Transcribe only part of the material below: the lines from the one containing "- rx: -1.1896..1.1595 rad" through the one containing "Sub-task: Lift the", inclusive, exactly as written.

Content starts

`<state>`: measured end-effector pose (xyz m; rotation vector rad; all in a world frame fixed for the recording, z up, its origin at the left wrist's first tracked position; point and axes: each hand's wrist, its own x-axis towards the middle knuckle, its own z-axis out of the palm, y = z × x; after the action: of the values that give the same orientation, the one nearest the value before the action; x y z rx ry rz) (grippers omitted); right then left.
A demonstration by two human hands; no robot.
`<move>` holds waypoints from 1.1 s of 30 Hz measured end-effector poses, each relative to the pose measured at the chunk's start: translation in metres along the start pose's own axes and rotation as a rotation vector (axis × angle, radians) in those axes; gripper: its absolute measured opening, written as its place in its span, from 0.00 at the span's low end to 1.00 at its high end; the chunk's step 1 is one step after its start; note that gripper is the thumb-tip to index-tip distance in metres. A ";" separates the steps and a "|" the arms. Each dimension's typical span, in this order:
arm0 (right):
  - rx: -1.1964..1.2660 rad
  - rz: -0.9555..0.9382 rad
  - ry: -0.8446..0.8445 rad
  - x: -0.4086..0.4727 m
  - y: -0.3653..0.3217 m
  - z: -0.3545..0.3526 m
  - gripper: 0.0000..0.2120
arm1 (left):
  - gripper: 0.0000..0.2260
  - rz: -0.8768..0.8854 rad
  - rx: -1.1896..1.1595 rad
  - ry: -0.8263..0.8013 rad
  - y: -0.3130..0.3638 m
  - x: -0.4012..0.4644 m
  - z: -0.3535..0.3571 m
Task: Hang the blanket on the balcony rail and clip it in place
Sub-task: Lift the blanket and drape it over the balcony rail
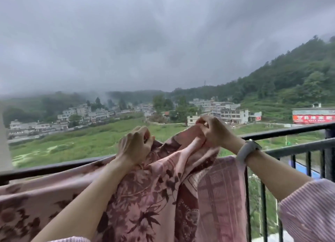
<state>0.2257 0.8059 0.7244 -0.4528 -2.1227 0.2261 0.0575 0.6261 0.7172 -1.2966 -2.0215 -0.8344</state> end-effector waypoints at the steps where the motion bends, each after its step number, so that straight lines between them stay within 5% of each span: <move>1: 0.024 -0.026 -0.050 -0.010 -0.004 -0.002 0.08 | 0.10 0.020 -0.039 -0.034 0.001 -0.006 0.003; 8: -0.039 -0.133 -0.066 -0.095 0.005 -0.018 0.09 | 0.30 0.248 -0.375 -0.306 0.031 -0.022 0.004; 15: -0.078 -0.225 -0.071 -0.113 0.024 -0.024 0.11 | 0.20 0.447 -0.193 -0.263 0.073 -0.045 0.016; 19: 0.075 -0.145 0.042 -0.111 0.025 -0.025 0.06 | 0.19 0.436 -0.190 -0.258 0.092 -0.044 0.024; 24: -0.145 -0.237 0.103 -0.099 0.041 -0.043 0.05 | 0.13 0.389 -0.101 -0.153 0.120 -0.043 0.043; 33: -0.274 -0.017 0.158 -0.087 0.210 -0.178 0.05 | 0.22 0.359 -0.024 -0.201 0.299 -0.013 0.122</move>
<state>0.4663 0.9609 0.6876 -0.5918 -2.0081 -0.1103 0.3216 0.8107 0.6870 -1.7506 -1.8456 -0.5804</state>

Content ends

▶ _ANSWER BELOW_
  - rx: -1.1896..1.1595 rad
  - ry: -0.8263..0.8013 rad
  - y: -0.3130..0.3638 m
  - x: -0.4012..0.4644 m
  - z: -0.3535..0.3571 m
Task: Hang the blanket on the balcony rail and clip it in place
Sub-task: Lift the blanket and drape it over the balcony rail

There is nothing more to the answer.